(Work instructions): Of all the lines below, return only those starting with the line holding "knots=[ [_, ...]" and going on through the line holding "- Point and", exactly as written.

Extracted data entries
== Segment start ==
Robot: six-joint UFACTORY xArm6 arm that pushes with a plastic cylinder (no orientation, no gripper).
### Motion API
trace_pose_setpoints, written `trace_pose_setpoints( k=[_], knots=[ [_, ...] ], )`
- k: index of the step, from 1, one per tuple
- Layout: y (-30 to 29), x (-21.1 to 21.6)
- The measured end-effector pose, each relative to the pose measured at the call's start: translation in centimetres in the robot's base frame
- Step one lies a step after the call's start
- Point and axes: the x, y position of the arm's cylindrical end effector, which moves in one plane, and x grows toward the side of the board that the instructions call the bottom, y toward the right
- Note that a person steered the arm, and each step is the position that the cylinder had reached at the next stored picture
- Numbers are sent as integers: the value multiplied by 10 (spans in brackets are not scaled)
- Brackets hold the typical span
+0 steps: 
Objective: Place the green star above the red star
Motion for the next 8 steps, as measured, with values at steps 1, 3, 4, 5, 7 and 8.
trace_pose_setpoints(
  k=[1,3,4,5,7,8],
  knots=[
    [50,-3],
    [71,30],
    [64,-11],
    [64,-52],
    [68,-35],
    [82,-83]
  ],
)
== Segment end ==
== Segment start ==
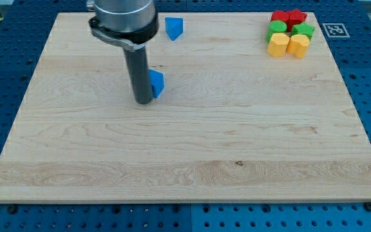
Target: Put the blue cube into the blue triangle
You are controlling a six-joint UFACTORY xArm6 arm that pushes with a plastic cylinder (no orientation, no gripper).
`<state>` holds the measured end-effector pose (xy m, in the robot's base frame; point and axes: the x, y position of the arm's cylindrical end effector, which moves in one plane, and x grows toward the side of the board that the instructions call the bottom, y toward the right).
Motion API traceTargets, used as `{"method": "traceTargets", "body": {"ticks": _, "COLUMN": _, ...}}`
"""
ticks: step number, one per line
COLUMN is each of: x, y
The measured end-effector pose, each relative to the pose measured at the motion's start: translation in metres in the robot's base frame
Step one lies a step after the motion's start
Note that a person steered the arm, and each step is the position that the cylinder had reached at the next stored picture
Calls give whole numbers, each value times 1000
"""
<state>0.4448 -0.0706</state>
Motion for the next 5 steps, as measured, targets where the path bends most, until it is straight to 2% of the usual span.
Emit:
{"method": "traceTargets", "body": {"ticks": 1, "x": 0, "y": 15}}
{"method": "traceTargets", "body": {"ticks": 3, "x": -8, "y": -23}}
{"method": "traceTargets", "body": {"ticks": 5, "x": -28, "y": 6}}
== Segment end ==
(Written reply):
trace_pose_setpoints, written `trace_pose_setpoints( k=[_], knots=[ [_, ...] ], )`
- k: index of the step, from 1, one per tuple
- Layout: y (-30 to 29), x (-21.1 to 21.6)
- The measured end-effector pose, each relative to the pose measured at the call's start: translation in centimetres in the robot's base frame
- Step one lies a step after the call's start
- Point and axes: the x, y position of the arm's cylindrical end effector, which moves in one plane, and x grows toward the side of the board that the instructions call the bottom, y toward the right

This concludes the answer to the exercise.